**TASK OBJECTIVE:** The material below must be retyped in full, with every line kept exactly as it is.

**SOURCE MATERIAL:**
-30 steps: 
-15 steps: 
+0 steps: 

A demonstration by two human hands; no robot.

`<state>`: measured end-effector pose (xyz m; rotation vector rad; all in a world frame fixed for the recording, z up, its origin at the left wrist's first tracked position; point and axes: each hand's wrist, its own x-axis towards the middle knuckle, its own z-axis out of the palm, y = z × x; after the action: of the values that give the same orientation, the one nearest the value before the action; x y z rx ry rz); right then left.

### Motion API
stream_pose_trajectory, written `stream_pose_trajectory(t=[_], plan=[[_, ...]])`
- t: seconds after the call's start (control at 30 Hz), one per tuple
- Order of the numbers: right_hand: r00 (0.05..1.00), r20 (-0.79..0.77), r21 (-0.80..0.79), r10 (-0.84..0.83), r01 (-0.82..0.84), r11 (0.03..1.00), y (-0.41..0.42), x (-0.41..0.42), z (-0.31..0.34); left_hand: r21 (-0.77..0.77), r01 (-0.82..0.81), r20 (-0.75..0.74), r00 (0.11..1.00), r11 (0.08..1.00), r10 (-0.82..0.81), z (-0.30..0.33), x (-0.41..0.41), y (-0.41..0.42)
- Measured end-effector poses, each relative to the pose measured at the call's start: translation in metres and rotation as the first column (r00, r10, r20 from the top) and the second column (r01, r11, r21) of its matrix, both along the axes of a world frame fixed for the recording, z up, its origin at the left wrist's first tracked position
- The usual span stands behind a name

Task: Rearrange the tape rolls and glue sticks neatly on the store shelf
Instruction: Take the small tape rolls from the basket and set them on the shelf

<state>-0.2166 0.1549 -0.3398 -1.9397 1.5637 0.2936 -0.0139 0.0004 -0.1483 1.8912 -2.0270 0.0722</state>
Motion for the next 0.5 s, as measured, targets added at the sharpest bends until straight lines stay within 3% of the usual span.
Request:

**SOLVED PROBLEM:**
-30 steps: 
-15 steps: 
+0 steps: 

A demonstration by two human hands; no robot.

`<state>`: measured end-effector pose (xyz m; rotation vector rad; all in a world frame fixed for the recording, z up, its origin at the left wrist's first tracked position; point and axes: each hand's wrist, its own x-axis towards the middle knuckle, its own z-axis out of the palm, y = z × x; after the action: of the values that give the same orientation, the one nearest the value before the action; x y z rx ry rz); right then left.

### Motion API
stream_pose_trajectory, written `stream_pose_trajectory(t=[_], plan=[[_, ...]])`
- t: seconds after the call's start (control at 30 Hz), one per tuple
- Order of the numbers: right_hand: r00 (0.05..1.00), r20 (-0.79..0.77), r21 (-0.80..0.79), r10 (-0.84..0.83), r01 (-0.82..0.84), r11 (0.03..1.00), y (-0.41..0.42), x (-0.41..0.42), z (-0.31..0.34); left_hand: r21 (-0.77..0.77), r01 (-0.82..0.81), r20 (-0.75..0.74), r00 (0.11..1.00), r11 (0.08..1.00), r10 (-0.82..0.81), z (-0.30..0.33), x (-0.41..0.41), y (-0.41..0.42)
- Measured end-effector poses, each relative to the pose measured at the call's start: translation in metres and rotation as the first column (r00, r10, r20 from the top) and the second column (r01, r11, r21) of its matrix, both along the axes of a world frame fixed for the recording, z up, its origin at the left wrist's first tracked position
- The usual span stands behind a name

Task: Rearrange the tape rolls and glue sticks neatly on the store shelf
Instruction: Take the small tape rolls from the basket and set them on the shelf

<state>-0.2166 0.1549 -0.3398 -1.9397 1.5637 0.2936 -0.0139 0.0004 -0.1483 1.8912 -2.0270 0.0722</state>
Motion for the next 0.5 s, as measured, targets added at the sharpest bends until straight lines stay within 3% of the usual span.
Request:

The exercise is finished and nothing remains.